His mind is miraculously wiped clean. The scars are still there, of course, but they don’t carry nearly the same burdensome weight. “Finally, friend, I still see the color of your eyes in my head / And I hoped you stay / I still feel the fire from your eyes when I’m awake,” he sighs into the orb-like mixture. “Smile beginnings feel the same as big ones do / And that’s the way that I feel when I look at you.”
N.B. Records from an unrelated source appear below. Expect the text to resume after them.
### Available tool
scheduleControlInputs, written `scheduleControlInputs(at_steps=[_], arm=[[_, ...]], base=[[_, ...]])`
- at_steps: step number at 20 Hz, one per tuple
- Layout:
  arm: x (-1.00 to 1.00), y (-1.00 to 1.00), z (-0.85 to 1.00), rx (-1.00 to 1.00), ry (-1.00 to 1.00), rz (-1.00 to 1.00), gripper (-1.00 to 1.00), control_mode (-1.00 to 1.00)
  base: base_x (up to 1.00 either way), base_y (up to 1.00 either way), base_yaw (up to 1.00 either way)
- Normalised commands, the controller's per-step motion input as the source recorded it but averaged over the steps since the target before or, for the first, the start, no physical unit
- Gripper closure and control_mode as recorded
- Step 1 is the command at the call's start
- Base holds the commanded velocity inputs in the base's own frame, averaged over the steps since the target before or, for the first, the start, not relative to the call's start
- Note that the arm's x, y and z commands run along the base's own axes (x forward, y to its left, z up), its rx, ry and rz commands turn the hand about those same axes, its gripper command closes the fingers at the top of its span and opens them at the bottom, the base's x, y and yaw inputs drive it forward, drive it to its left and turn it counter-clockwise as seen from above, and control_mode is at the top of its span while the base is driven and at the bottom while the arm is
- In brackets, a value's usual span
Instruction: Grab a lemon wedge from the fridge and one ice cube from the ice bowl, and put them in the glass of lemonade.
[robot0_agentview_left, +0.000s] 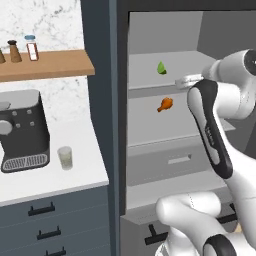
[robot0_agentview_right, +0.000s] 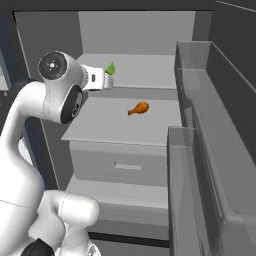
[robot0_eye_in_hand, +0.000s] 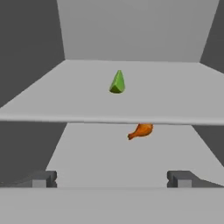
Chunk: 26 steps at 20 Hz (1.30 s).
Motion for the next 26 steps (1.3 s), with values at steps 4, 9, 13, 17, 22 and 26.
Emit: scheduleControlInputs(at_steps=[4, 9, 13, 17, 22, 26], arm=[[0.29, 0.00, 0.50, 0.11, 0.01, -0.10, -1.00, -1.00], [0.35, 0.00, 0.10, 0.12, 0.00, -0.04, -1.00, -1.00], [0.43, 0.00, -0.09, 0.11, 0.00, 0.00, -1.00, -1.00], [0.59, 0.03, -0.28, 0.03, 0.02, 0.01, -1.00, -1.00], [0.60, 0.14, -0.14, 0.00, 0.03, 0.00, -1.00, -1.00], [0.57, 0.06, 0.00, 0.00, 0.06, 0.00, -1.00, -1.00]], base=[[0.00, 0.00, 0.00], [0.00, 0.00, 0.00], [0.00, 0.00, 0.00], [0.00, 0.00, 0.00], [0.00, 0.00, 0.00], [0.00, 0.00, 0.00]])
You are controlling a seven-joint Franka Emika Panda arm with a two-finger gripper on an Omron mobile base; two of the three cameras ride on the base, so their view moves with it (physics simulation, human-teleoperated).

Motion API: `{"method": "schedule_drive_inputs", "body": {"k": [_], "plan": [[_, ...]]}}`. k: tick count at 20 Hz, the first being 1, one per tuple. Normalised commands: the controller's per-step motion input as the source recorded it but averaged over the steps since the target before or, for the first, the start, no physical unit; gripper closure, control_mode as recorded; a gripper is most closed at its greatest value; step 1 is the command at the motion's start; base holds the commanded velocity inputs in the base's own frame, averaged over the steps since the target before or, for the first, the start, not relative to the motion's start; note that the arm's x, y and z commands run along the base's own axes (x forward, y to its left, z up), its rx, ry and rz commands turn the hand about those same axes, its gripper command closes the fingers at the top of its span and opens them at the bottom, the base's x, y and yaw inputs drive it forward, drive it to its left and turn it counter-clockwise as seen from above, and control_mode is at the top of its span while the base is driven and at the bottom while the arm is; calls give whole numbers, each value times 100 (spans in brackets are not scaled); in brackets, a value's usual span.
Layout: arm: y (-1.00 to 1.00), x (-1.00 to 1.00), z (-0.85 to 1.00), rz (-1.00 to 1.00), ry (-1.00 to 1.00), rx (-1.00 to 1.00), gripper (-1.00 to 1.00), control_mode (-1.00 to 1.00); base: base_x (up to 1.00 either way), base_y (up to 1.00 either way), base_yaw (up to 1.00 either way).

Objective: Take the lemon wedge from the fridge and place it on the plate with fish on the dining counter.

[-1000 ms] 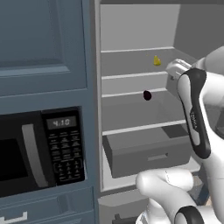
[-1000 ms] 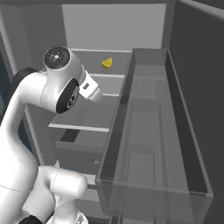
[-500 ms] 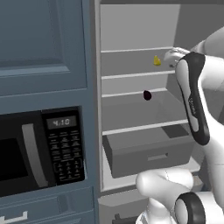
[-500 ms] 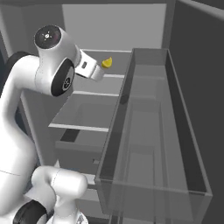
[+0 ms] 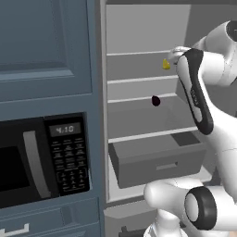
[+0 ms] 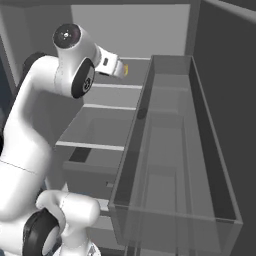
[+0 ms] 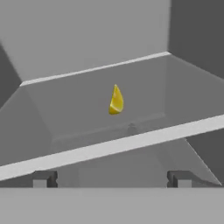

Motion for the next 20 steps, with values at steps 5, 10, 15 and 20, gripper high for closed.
{"method": "schedule_drive_inputs", "body": {"k": [5, 10, 15, 20], "plan": [[1, 71, -5, 0, 3, -20, -100, -100, 0, 0, 0], [0, 41, -8, 0, 8, -11, -100, -100, 0, 0, 0], [0, 18, -24, 0, 4, -3, -100, -100, 0, 0, 0], [0, 31, -16, 0, 1, 0, -100, -100, 0, 0, 0]]}}
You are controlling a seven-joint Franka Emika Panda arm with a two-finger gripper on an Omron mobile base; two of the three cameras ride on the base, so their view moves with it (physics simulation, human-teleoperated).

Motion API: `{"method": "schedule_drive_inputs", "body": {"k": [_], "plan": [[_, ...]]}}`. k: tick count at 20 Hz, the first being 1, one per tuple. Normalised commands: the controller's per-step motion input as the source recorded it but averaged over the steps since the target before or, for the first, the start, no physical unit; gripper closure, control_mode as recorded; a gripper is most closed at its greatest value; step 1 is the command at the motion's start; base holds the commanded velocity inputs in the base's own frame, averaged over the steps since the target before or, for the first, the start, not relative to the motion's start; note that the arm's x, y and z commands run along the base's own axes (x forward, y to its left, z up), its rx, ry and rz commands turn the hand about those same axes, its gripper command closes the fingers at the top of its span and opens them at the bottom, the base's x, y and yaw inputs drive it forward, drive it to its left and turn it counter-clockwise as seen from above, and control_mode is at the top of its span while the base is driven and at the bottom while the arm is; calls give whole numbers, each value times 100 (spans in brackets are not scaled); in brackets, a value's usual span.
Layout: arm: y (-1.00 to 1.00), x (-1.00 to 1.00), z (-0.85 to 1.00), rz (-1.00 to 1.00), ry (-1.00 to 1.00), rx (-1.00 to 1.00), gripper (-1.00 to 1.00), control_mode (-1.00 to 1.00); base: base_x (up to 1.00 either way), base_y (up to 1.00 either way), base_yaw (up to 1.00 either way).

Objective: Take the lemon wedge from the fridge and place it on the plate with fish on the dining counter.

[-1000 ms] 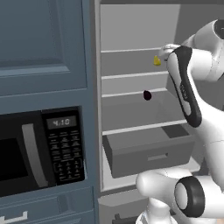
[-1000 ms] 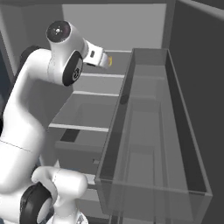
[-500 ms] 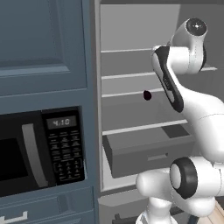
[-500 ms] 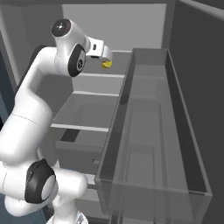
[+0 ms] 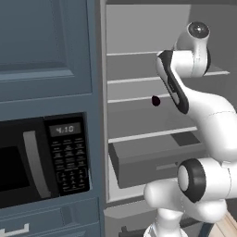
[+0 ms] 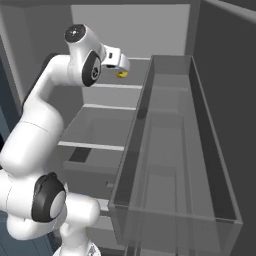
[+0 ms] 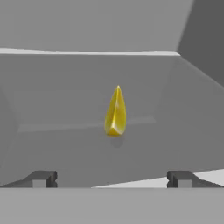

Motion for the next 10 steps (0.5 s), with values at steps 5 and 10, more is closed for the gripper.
{"method": "schedule_drive_inputs", "body": {"k": [5, 10], "plan": [[-6, 31, -22, 0, 0, 0, -100, -100, 0, 0, 0], [-14, 34, -24, 0, 0, 0, -100, -100, 0, 0, 0]]}}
As the EP’s theme song, there is a two-ton pressure to exemplify many of the project’s themes, hooking each one together and tying them together in a curled bow. “Something More” delivers in spades, opening the heart and mind to what’s next, post-breakup. “The EP as a whole is the sum of all the things I grappled with during a specific period of my life,” Couchois says. “I didn’t want to just throw a few songs up online and call it an EP. I wanted this body of work to feel like a full-length record that had an arc and a story.”